The ocular surface is an integrated functional unit containing eight interdependent entities: the tears, the eyelids, the naso-lacrimal drainage apparatus, the lacrimal functional unit producing tears, the cornea epithelium, the conjunctival epithelium, the fifth cranial nerve and the seventh cranial nerve.1 Malfunction or disease in any of these components may adversely affect visual performance and patient comfort. Blepharitis is a broad term describing inflammation of the eyelid, which is a complex appendage comprised of eight major components, starting anteriorly and dissecting posteriorly: the skin, orbicularis oculi, lash follicles, lashes, the grey line, the tarsal plate, the meibomian glands and the tarsal conjunctival epithelium (see Figure 1). Each tissue is subject to specific afflictions, where inflammation in one component can adversely affect every other adjacent tissue. We will explore how each tissue is affected by blepharitis.
Cutaneous Layer
Blepharitis is often simplistically parsed into anterior: skin, lashes, and muscle; and posterior: tarsus, meibomian glands and conjunctiva. Although useful, more specific identification of the primary pathology better serves treatment success.

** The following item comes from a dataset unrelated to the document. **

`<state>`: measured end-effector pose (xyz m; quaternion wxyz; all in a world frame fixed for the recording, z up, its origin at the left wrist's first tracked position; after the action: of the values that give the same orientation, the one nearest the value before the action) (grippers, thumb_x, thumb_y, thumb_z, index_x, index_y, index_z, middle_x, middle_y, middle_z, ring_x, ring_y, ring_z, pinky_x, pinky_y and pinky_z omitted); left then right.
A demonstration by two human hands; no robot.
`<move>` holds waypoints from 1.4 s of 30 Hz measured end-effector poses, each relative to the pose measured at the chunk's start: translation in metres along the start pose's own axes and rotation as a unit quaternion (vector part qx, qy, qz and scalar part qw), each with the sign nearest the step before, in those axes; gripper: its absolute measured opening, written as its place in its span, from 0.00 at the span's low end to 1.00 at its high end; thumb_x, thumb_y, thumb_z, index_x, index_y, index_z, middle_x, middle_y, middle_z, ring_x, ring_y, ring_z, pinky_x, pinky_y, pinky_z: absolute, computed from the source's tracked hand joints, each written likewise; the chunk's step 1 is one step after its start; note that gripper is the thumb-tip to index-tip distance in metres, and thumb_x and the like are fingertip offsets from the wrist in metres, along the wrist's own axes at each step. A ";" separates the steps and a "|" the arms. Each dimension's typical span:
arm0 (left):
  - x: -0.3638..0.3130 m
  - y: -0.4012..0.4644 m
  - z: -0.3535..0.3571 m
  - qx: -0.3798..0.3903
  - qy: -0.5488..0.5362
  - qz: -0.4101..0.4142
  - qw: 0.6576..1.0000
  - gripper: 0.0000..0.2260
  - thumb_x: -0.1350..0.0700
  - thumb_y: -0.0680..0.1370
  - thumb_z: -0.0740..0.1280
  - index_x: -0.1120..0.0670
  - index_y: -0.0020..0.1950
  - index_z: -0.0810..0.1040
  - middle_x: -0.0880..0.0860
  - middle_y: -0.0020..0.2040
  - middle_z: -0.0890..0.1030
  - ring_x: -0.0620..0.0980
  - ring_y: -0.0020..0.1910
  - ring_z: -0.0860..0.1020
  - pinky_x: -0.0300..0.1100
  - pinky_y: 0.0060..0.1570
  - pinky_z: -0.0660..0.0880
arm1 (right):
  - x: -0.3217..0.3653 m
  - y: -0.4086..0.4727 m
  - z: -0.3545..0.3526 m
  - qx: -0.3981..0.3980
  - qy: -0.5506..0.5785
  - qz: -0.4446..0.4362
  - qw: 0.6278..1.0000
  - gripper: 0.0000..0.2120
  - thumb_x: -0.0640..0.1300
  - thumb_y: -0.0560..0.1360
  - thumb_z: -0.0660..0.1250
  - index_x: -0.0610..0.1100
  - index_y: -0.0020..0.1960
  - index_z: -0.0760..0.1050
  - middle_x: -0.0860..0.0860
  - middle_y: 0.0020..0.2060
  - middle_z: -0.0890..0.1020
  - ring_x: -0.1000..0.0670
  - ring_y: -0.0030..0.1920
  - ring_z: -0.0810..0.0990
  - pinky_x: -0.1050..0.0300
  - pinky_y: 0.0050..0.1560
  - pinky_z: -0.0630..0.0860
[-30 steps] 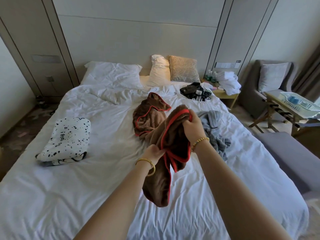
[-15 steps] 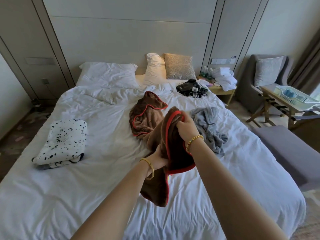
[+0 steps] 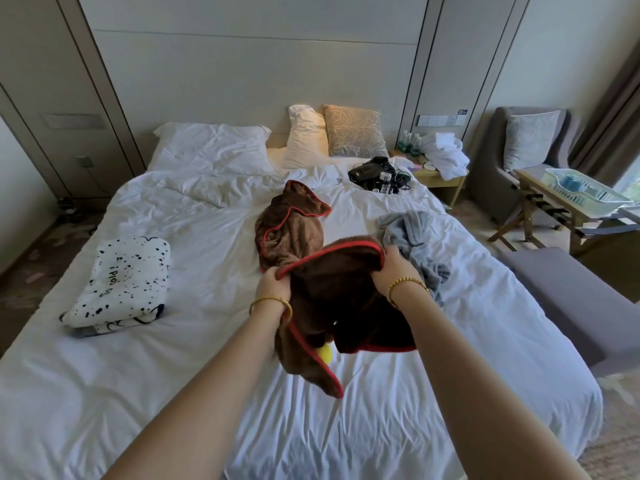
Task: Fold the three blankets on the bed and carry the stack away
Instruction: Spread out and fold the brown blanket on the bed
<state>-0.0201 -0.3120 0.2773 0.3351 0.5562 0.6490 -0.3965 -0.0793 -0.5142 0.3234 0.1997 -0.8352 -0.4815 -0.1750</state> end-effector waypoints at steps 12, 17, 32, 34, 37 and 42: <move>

The lid skin may reflect diffuse dermatologic diseases including eczema, psoriasis, contact dermatitis, and several viral diseases including verrucae, molluscum contagiosum, herpes simplex, and herpes zoster.2 Collaboration with a dermatologist is fruitful because degenerative cutaneous diseases including xanthalasma, seborrheic keratoses, erythroderma, synringomas, hydrocystomas and acrochordons often demand oculo-plastic expertise.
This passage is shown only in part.